Everybody knows that bad habits can be harmful.

To help you overcome three of the most common bad money habits, the editors of Consumer Reports Money Adviser identified symptoms to help you diagnose problems as well as effective prescriptions to help you get back into top fiscal condition.

1. HYPERCUSHIONOSIS

You keep enough cash in your checking account to finance the next Gulf War. Perhaps you keep it in a place where it pays you no interest because you’re nervous about making decisions. Or maybe having a five-figure emergency cushion makes you feel secure. But you don’t need all that money to pay your bills each month. You can do better shifting some money into an investment.

Our prescription: You’ve got to get some of this money out of your checking account, where it’s doing absolutely nothing. Start by transferring $5,000 or $10,000 or more to, say, a balanced mutual fund or an asset-allocation fund, which would give you a mix of stocks and bonds. If you can’t give up your cushion all at once, deflate it gradually. Get on the phone with a mutual-fund company with whom you’ve done business and ask for an automatic money transfer for, say, $500 a month. The fund company will electronically dip into your account and deposit the money in funds you designate. You can stop withdrawals when your cushion gets too thin.

2. FINEPRINTPHOBIA

That investment in Fannie Mae mortgage securities seemed like a dream, especially after you started receiving huge monthly payments. It was only after you spent all the money that you realized some of it was a return of your own initial investment. And how were you to know that the 0 percent rate on your credit card applied only to balance transfers and not to the new purchases you piled up? There always seems to be some nasty detail you didn’t notice in every financial transaction.

Our prescription: Many financial offerings have catches that can cost you. Chances are, however, you fear and loathe reading the prospectuses, cardholder agreements, and other fine print that disclose said catches to the public. But in choosing financial products, assiduous attention to detail pays off. How can you focus your brilliant mind on such lowly detail? Make a game out of it. When you read a financial disclosure, see how many fees or catches you can find.

In a variant of the syndrome, you act on recommendations of a broker or financial adviser without asking too many questions. After all, the dunderhead seems to be telling you what you already know. Believe us, you may not know. For relief from this affliction, play 20 Questions. No matter how flat-footed your questions sound, the answers your adviser gives you will say volumes about what you’re getting into, especially when you start inquiring about fees and commissions.

3. MARTHA STEWART DISORDER

Somebody on TV said that stock in Okeydoke Sciences, a new biotech company trading at $5 a share, would hit $45 by July. You called your broker and bought, and now it’s trading at $4.50. Then, after you read a critical story about Target in the newspaper, you dumped your shares, but two months later they were up 30 percent so you bought them back. After a couple of years, you notice that you’ve racked up hundreds of dollars in trading commissions, and your portfolio has dropped in value by 10 percent.
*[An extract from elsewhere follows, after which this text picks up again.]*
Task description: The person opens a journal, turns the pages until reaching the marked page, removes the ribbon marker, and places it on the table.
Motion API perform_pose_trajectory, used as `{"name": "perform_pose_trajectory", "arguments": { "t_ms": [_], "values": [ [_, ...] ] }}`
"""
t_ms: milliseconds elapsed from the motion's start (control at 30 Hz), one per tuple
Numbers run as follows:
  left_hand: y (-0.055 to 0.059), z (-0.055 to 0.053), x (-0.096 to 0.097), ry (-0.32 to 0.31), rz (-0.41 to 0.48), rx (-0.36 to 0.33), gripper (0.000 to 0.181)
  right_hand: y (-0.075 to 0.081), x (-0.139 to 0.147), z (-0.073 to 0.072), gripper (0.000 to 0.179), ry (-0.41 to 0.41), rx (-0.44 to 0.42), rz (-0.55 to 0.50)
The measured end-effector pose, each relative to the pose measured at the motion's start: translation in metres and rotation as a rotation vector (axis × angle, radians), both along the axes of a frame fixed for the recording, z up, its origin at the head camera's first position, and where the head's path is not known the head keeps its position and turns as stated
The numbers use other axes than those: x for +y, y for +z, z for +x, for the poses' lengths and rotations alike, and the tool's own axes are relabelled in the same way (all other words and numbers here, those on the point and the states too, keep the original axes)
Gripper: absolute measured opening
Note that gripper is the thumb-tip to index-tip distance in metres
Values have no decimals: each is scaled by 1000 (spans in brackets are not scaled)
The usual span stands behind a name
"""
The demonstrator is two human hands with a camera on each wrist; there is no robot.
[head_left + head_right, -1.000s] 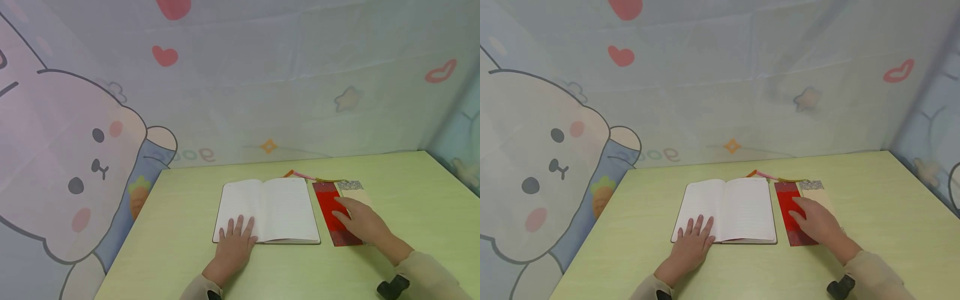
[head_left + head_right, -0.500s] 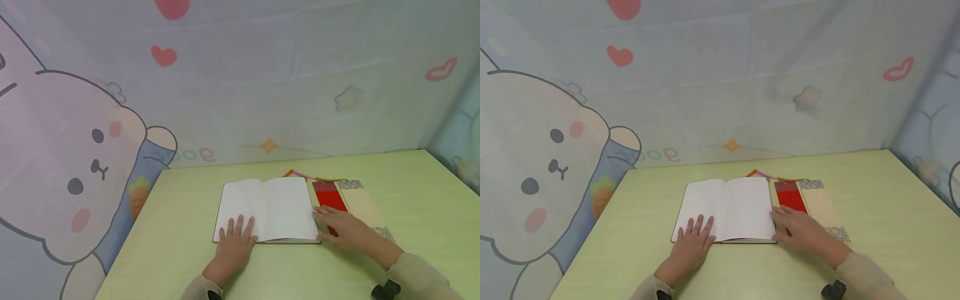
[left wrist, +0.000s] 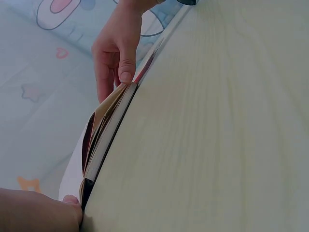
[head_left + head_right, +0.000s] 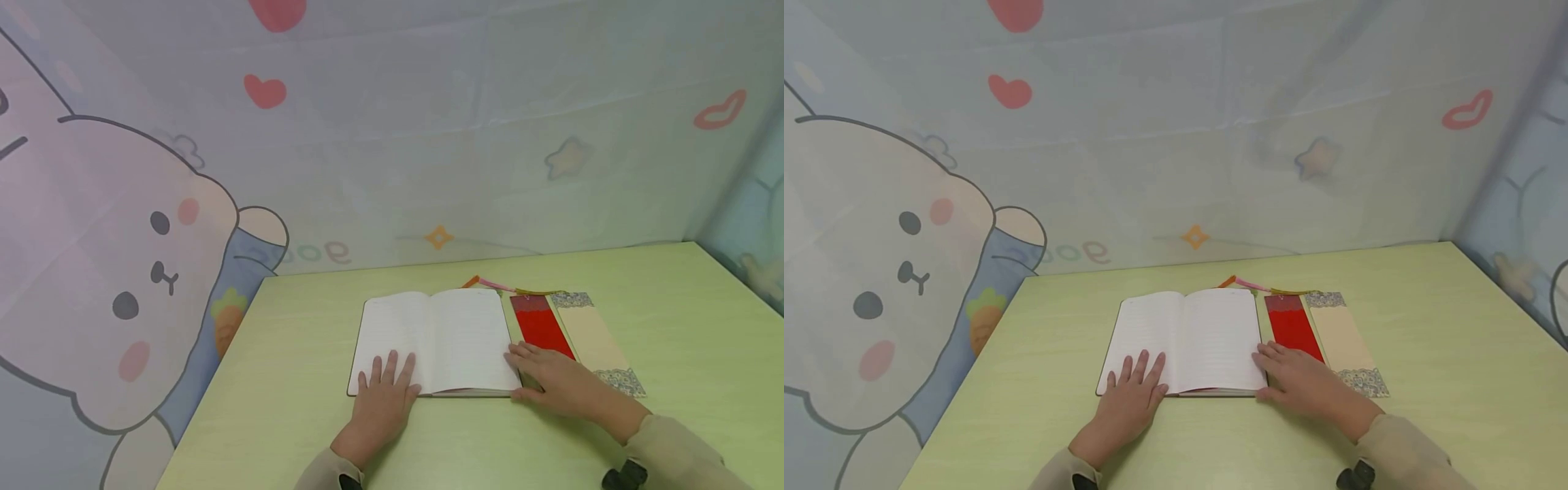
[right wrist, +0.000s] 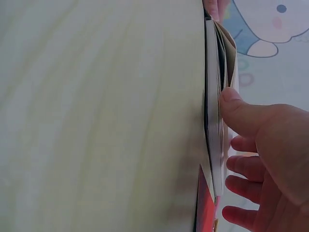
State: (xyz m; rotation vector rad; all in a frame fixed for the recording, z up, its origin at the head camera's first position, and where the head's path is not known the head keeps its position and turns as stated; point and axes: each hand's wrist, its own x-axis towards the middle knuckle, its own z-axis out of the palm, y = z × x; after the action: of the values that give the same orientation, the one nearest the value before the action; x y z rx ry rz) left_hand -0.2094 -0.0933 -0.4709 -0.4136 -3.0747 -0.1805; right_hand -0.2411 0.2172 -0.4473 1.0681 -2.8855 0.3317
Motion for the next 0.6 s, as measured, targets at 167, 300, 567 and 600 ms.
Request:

Our prescription: Laziness and inertia often produce higher returns than alertness and alacrity. Witness the experience of the so-called domestic diva. When her broker called to tell her that her stock in ImClone was probably heading downward after the Food and Drug Administration would not accept a filing for Erbitux, ImClone’s cancer treatment, Stewart sold her stock at $58 and ended up in prison.

Terrance Odean and Brad Barber, both professors of finance at the University of California, the former at Berkeley and the latter at Davis, would have told Stewart to ignore her broker. The two studied trading records of 88,000 investors over 10 years at a large brokerage house and found that the more actively investors trade, the less they earn. Indeed, the 20 percent of investors who traded most reaped an average net annual return that was 5.5 percent less than that of the least- active investors.

To insulate yourself from all the voices telling you to sell and buy, refrain from watching finance shows on TV and instead “go to the movies,” Odean says. He suggests that investors settle on a sensible asset allocation, say 40 percent bonds and 60 percent stock, and then put their money into no-load index funds with low expense ratios. “Then let it ride,” Odean counsels. You only need look at your investments once a year and rebalance your portfolio if it no longer meets your needs. Side note: In July 2004, four months after Stewart’s conviction, ImClone’s stock rose to $87. (Now it’s trading around $39 a share.)